Does the New Republic not think that he can feel? Does it seem so unbelievable that an Imperial can bleed the same and weep the same? Of course they don’t think he can feel. But Pershing feels anyway.

Pershing nods. “The lab will do what they can,” he says. The plague on Milara — how is the New Republic simply not addressing it? How do they not see?

The mother blinks. Then, “Don’t be afraid, Aldric,” she says to her son. “We will see you again soon.”

“Aldric?” Pershing says.

“It’s Milaran,” says his father. "Our boy...take care of him. Bring him back.”

Pershing doesn’t even know if Aldric will survive.

How can I do this?

***

The boy’s wrapped in plastic, a horrible twisted thing even as med droids place him on the operating table. Pershing doesn’t know what Moff Gideon’s fascination is with soldiers that Just Should Not Be (Pershing is not superstitious, but he knows it’s wrong. You can’t just shove the Force into someone’s body), but he does what he’s told.

“There’s a strange green thing,” Aldric rasps. It’s the first time that Pershing’s heard him speak, an odd sound that chills him. Though, perhaps, that could be because sickness is poisoning his lungs, his body.

“There’s no one there,” Pershing says.

“No, I see it in your mind. Light rises and darkness to meet it...”

Pershing freezes. He doesn’t miss how clear Aldric’s eyes are. Just for a moment.

Too clear. Clear as the sky.

“You’re telepathic?”

“It’s the Force,” Aldric says. “I see everything. There’s a man named Snoke. That’s who I become.”

Pershing wonders if that was the problem with other subjects that have rejected other Force users’ blood (blood from old corpses. From even living Jedi such as Cal Kestis and Ezra Bridger). Why the subjects rejected the blood and died.

“I’ll help you,” he says. “The Empire was supposed to bring peace, freedom, justice and security. That’s what I’ll do.”

***

Even though capturing the Child is necessary, Pershing doesn’t like the idea of killing him. Even putting aside the fact Moff Gideon specifically wanted the Child alive, Pershing hates the idea of draining an innocent baby of its blood.

He’s gentle with the Child. He still hates the way the Child whimpers when the blood’s taken. No one likes needles. Even less when they’re being used in this context.
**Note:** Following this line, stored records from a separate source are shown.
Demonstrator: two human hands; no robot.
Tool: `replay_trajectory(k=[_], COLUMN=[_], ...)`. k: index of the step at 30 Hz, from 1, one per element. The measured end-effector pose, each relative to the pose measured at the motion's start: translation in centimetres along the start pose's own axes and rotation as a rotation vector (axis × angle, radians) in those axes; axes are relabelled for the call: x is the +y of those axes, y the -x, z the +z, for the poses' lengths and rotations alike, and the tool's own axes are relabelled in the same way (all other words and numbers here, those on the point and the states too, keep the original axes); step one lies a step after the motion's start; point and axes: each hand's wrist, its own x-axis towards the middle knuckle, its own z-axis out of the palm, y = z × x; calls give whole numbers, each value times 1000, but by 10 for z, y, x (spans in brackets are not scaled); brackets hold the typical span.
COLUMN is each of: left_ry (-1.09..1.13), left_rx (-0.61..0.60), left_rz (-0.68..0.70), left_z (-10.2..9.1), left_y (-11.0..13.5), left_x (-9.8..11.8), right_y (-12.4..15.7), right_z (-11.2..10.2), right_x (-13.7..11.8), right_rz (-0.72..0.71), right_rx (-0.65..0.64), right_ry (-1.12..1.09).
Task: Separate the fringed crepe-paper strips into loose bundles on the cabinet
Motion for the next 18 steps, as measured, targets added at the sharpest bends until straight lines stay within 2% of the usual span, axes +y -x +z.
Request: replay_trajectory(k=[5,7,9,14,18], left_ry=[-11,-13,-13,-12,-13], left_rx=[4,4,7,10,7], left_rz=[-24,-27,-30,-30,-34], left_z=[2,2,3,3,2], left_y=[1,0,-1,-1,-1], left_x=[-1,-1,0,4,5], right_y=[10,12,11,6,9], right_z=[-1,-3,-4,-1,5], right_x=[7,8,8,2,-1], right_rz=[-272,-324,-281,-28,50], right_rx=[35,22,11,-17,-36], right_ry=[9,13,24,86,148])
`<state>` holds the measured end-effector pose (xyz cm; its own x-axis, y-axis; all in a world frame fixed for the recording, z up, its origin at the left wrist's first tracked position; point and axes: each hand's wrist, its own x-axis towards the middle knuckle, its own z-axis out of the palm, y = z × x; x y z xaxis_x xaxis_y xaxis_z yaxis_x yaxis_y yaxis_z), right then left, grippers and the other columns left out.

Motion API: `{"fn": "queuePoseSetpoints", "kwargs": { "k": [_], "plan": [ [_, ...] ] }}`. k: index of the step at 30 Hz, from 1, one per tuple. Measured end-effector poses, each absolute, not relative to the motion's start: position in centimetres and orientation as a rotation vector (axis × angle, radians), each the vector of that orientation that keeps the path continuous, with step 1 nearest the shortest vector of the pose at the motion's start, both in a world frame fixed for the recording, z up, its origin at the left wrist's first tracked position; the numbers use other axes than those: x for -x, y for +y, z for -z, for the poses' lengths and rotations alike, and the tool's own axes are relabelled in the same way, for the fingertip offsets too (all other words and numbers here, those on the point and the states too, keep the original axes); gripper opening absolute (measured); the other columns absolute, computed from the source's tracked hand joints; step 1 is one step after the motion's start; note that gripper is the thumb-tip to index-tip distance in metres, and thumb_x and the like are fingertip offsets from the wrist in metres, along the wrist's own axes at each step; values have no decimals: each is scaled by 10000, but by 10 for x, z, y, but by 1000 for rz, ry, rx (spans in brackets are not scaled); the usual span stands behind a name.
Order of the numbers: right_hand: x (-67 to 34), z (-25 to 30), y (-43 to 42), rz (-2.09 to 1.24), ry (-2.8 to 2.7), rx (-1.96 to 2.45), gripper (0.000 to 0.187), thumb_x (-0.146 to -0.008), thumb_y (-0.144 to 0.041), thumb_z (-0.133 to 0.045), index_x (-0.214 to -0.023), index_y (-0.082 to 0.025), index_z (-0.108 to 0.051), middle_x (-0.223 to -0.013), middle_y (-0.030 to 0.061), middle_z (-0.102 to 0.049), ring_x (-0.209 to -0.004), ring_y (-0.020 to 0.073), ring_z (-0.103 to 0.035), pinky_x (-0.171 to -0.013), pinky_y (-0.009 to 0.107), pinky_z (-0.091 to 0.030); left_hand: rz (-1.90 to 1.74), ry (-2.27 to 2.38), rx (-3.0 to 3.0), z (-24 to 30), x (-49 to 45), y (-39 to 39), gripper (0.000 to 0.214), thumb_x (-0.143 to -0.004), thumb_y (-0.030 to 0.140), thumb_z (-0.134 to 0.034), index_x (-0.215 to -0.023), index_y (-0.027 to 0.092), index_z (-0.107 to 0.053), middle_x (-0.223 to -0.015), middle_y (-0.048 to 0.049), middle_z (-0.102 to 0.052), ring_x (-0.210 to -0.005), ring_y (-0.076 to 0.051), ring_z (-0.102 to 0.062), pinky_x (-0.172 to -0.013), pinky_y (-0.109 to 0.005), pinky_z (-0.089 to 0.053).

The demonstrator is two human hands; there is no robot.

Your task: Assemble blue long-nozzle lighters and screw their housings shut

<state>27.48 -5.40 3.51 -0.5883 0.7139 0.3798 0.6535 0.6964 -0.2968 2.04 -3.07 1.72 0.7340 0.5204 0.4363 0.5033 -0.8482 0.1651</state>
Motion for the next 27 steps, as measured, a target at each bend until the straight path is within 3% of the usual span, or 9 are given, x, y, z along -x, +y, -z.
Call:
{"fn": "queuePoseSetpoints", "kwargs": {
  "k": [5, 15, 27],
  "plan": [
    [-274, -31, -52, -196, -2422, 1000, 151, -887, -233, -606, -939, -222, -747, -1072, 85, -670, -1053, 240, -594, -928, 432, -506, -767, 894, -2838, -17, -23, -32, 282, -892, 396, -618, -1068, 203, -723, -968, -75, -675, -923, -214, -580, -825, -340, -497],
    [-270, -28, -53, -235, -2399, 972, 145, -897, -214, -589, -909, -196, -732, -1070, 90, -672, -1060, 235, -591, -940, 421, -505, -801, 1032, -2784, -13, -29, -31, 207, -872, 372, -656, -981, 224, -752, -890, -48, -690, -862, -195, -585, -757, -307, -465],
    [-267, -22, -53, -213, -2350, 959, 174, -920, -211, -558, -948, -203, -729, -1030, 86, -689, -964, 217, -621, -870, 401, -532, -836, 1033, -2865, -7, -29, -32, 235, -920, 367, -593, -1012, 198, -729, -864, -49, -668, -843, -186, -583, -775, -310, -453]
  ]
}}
The Child is just a child, and so is Aldric. The future Snoke — whatever that means. For some reason, Pershing feels chills go up his spine considering it, like a cold wind has burst through the room.

***

It’s enough blood. Pershing’s already frustrated at recording his log long after the Child’s rescue by the Mandalorian, and Aldric is ailing. There is something in Pershing that wonders: if he can’t do his job, as a doctor, what good is he?

Pershing isn’t soft, or naive. It doesn’t mean that the idea of failing a child doesn’t hurt him.

“It’ll...end horribly,” Aldric rasps. “Kill me...”

It’s a good thing Pershing is wearing a mask treating Aldric. But he shakes his head. “I’m not letting you die if it’s at all possible to save you.”

The blood works. Aldric lives. Pershing saved a life. Perhaps he doomed a future. But saving a child...he can live with dooming a future if he saved a life.